Par Charles et Perrine Hervé-Gruyer

Charles-et-Perrine-Herve-Gruyer-2Extrait de leur livre « Permaculture, Guérir la Terre, nourrir les Hommes » aux éditions Actes Sud, 2014 :

« Créée dans les années soixante-dix en Australie par Bill Molisson et David Holmgren, la permaculture est un système conceptuel inspiré du fonctionnement de la nature. Depuis des centaines de millions d’années, la nature crée des écosystèmes harmonieux et durables, qui génèrent eux-mêmes les conditions favorables au développement de formes de vie plus évoluées. Permaculture signifiait, à l’origine, agriculture permanente, puis le concept s’est élargi pour devenir culture permanente, dans le sens de durable.

L’être humain, particulièrement en Occident durant les derniers siècles, « artificialise » les écosystèmes et s’impose de ce fait l’obligation de devoir compenser par son travail et par des intrants les fonctions remplies naturellement par le vivant (par exemple, pour un jardin, la capacité des plantes et des micro-organismes contenus dans un sol vivant à créer de l’humus, en dégradant la roche-mère, à utiliser l’énergie du soleil, l’azote et le carbone atmosphérique, l’eau de pluie…).

La permaculture cherche à concevoir des installations humaines harmonieuses, durables, résilientes, économes en travail comme en énergie, à l’instar des écosystèmes naturels. Ses concepts de design reposent sur un principe essentiel : positionner au mieux chaque élément de manière à ce qu’il puisse interagir positivement avec les autres. Créer des interactions bénéfiques, comme dans la nature où tout est relié. Dès lors, chaque fonction est remplie par plusieurs éléments et chaque élément remplit plusieurs fonctions, les déchets de l’un deviennent les produits de l’autre, permettant au tout d’être davantage que la somme des parties. C’est une vision holistique, organique du monde.

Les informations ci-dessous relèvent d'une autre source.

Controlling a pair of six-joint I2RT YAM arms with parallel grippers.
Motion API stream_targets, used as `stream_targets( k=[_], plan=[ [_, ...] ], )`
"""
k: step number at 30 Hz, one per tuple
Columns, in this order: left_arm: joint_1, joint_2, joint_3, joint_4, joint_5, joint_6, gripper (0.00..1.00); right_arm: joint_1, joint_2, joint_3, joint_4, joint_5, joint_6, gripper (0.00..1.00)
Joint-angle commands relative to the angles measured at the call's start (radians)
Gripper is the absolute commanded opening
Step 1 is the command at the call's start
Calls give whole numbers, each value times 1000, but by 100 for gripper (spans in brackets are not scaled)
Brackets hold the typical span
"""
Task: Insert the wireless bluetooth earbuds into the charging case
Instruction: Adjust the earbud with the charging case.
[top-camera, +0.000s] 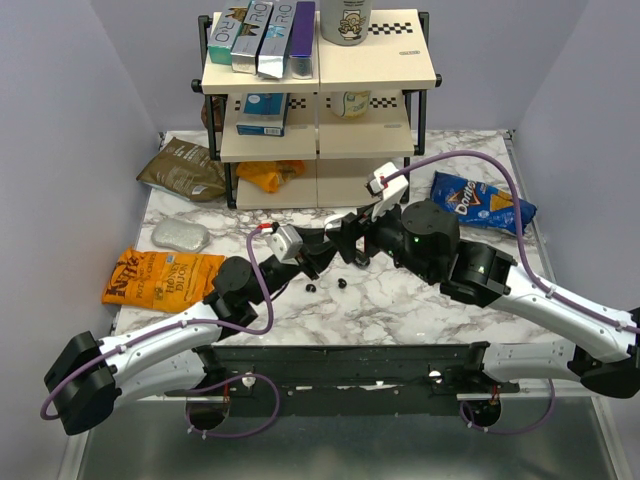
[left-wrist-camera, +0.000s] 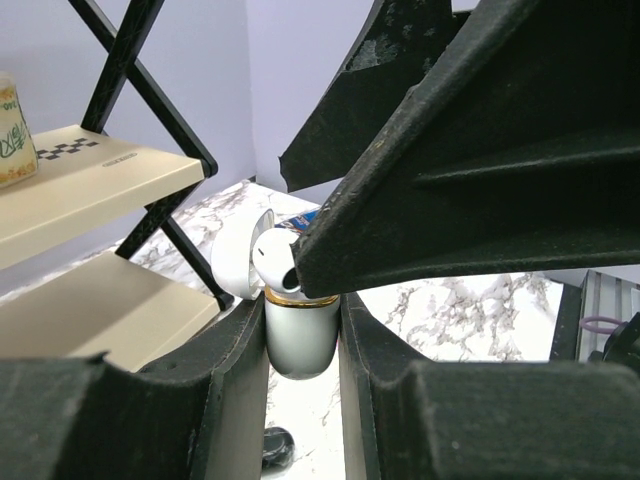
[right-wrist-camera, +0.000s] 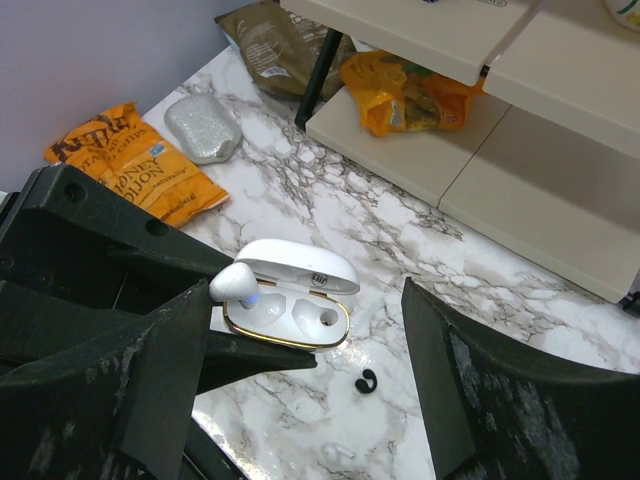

La permaculture repose sur 3 principes éthiques :

  • prendre soin de la Terre
  • prendre soin des Hommes
  • partager équitablement les ressources.

La permaculture a un objet large : elle intègre l’agro-écologie, la construction écologique, les énergies renouvelables… dans une vision pragmatique et souple, pouvant être adaptée à chaque territoire, aux besoins et aspirations de chaque personne ou communauté. La permaculture offre un cadre conceptuel évolutif doté d’une capacité fascinante d’intégration de « bonnes pratiques » issues de différentes traditions, comme des dernières avancées des sciences contemporaines. Ses concepts peuvent s’appliquer, à priori, à toutes les installations humaines : villes (avec le mouvement des Villes en Transition), entreprises, communautés (les éco-villages), fermes et jardins…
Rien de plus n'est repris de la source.